Whichever ward or department to which a patient with acute active foot disease is admitted, the process of medically stabilising the patient should be consistent. The pathway of resuscitation (airway, breathing, circulation, etc.), as well as local protocols for managing sepsis should always be available and followed. The unwell patient with diabetes and hypotension should have anti-hypertensive medication suspended where relevant, to promote more effective fluid resuscitation. Attention must also be given to aspects of diabetic control. The presence of acute hepatic or renal impairment can reduce drug metabolism, which can result in prolonged drug action. For example, reduced sulphonylurea excretion with moderate renal impairment can be associated with an increased risk of hypoglycaemia, through increased drug action itself, as well as through associated reduced insulin clearance. Other concurrent therapies that a diabetic patient may be taking may risk causing more harm and need to either be withheld or have their doses reviewed (Table 4.2). Often, in the face of acute illness and a presumed state of poor tissue perfusion, with or without a rise in serum lactate, the drug metformin is suspended. This is due to concerns of increasing the risk of lactic acidosis. Also, if it is likely that there will be a need for contrast-based investigations within the next 24–48 h, metformin should be stopped (see Chap. 6).

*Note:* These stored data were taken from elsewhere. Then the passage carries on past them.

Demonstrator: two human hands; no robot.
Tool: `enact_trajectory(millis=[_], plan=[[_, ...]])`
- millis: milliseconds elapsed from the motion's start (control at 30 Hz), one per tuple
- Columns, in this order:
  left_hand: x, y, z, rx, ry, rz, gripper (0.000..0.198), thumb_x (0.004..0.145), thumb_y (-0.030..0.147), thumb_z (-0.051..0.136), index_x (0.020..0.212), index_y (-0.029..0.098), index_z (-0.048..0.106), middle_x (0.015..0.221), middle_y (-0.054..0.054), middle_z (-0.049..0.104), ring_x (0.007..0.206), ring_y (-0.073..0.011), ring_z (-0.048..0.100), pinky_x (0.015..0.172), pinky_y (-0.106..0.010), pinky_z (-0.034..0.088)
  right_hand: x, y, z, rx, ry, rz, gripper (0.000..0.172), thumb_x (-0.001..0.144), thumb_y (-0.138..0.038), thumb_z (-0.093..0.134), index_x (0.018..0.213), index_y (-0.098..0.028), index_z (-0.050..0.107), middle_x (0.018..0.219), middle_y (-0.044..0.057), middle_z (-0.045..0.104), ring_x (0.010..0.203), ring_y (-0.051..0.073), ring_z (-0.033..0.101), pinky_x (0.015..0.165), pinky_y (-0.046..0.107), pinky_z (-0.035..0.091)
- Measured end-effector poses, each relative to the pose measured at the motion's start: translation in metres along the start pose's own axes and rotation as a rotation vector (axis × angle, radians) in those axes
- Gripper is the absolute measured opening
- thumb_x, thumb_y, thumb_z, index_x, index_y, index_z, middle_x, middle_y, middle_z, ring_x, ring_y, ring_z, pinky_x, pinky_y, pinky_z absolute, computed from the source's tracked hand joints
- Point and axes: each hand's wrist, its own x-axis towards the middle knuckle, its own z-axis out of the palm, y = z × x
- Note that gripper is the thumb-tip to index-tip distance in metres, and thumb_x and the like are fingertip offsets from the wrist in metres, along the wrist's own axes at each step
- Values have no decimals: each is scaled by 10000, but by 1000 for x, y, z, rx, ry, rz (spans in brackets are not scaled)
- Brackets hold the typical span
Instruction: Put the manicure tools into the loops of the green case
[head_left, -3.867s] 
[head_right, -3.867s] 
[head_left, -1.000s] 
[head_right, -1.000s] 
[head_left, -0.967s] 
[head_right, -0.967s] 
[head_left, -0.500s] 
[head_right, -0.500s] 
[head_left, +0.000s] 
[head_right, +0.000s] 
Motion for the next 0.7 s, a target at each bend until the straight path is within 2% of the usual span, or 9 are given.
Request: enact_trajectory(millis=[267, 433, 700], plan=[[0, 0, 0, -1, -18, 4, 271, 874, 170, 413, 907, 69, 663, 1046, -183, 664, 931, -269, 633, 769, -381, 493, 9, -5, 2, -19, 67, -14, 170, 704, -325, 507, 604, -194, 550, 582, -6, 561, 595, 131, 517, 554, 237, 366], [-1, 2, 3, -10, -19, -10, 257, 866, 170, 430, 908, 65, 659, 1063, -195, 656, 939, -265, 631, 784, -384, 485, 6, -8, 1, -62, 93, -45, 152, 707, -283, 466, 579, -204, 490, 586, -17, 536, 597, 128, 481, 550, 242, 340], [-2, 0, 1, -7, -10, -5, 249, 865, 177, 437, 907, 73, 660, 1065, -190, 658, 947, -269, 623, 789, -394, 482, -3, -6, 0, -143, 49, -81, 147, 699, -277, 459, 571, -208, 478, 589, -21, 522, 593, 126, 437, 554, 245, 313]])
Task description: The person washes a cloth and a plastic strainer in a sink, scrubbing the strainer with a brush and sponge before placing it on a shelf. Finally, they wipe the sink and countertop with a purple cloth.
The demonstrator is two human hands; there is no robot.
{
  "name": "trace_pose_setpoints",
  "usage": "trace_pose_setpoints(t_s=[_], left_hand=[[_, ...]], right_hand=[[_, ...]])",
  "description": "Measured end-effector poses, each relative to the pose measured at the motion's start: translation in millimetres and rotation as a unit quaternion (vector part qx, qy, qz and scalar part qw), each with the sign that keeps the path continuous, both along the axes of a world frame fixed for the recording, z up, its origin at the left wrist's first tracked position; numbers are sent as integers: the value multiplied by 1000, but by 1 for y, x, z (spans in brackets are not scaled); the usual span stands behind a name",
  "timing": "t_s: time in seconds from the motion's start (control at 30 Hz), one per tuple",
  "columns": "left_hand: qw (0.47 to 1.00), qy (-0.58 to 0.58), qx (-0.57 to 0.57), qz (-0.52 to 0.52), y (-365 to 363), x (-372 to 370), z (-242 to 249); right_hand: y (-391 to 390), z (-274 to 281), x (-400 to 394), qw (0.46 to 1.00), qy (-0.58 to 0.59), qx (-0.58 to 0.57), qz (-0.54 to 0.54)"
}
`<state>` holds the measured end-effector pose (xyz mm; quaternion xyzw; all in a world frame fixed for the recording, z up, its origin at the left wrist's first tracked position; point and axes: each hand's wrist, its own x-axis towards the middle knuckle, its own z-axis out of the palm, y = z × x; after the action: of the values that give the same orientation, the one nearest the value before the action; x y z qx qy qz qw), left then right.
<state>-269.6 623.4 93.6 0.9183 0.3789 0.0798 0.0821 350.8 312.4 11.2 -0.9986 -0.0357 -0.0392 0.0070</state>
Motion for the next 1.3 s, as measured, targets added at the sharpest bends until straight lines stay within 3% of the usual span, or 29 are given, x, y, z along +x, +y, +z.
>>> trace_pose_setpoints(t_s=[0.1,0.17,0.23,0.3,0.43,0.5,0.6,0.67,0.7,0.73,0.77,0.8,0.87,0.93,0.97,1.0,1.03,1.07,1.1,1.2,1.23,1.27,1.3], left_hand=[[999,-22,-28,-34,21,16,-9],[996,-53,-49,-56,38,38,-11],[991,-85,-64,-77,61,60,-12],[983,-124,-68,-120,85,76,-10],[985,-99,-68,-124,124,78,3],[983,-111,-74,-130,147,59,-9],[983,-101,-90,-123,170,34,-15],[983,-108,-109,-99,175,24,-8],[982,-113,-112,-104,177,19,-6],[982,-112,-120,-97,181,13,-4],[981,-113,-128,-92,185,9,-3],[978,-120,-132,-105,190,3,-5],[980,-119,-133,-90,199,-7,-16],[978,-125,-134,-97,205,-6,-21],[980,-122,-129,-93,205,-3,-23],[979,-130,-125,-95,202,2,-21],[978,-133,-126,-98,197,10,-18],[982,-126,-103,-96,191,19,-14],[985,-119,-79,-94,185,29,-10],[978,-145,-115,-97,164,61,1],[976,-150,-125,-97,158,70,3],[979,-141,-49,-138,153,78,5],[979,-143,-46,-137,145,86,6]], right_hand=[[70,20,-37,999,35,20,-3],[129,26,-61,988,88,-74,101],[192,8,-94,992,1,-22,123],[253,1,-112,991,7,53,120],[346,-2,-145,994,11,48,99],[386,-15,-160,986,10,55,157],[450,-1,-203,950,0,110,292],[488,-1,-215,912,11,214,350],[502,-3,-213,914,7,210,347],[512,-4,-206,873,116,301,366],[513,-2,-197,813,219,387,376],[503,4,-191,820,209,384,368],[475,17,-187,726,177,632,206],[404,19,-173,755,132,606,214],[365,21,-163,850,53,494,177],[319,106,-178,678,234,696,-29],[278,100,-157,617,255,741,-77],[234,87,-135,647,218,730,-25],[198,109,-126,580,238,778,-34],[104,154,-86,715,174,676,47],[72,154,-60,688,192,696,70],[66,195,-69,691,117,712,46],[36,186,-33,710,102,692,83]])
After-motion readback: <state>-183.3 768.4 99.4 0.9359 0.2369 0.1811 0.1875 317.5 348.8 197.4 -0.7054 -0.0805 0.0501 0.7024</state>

Whilst it is highly likely that hyperglycaemia in a patient with acute diabetic foot disease is largely as a consequence of acute sepsis, consideration should always be given to other potentially confounding issues that may need addressing (Table 4.3). In particular, the presence of the emergency states of either diabetic ketoacidosis or hyperglycaemic hyperosmolar state must be excluded, both of which can be a further consequence of acute sepsis in a diabetic patient and require specific treatment protocols to be followed.

It is not uncommon for the acute foot patient to either have their usual insulin regimen or doses adjusted or find themselves commenced on an intravenous insulin infusion (previously referred to as a ‘sliding scale’) to achieve relative normoglycaemia promptly. A variable rate intravenous insulin infusion (VRIII) is used as a means to achieve improved blood glucose control. It is indicated for use in acutely unwell patients, those anticipated to have a long fasting period (two or more meals) or in poorly-controlled diabetes. The convention is to draw up 50 units of actrapid (fast-acting insulin) in 49.5 mL of 0.9 % sodium chloride solution. This is then infused through a syringe pump, alongside a glucose-based fluid (e.g., 0.45 % saline with 5 % glucose and 0.15 % potassium chloride), which is administered using a volumetric infusion pump. The infusion rate of insulin (units/hour) is determined by bedside hourly capillary blood glucose measurement and is likely to be variable. The rate of fluid infused is set to deliver the hourly requirements of the patient. Hypoglycaemia is a common side effect of an insulin infusion. Great care must be taken with regular blood glucose monitoring for patients on an insulin infusion, so as not to cause hypoglycaemia. Local hospital protocols should be followed in all cases of hypoglycaemia in the diabetic patient. Maintaining good blood glucose control during the acute phase of infection and subsequent recovery will do much to promote immune system activity and better wound healing.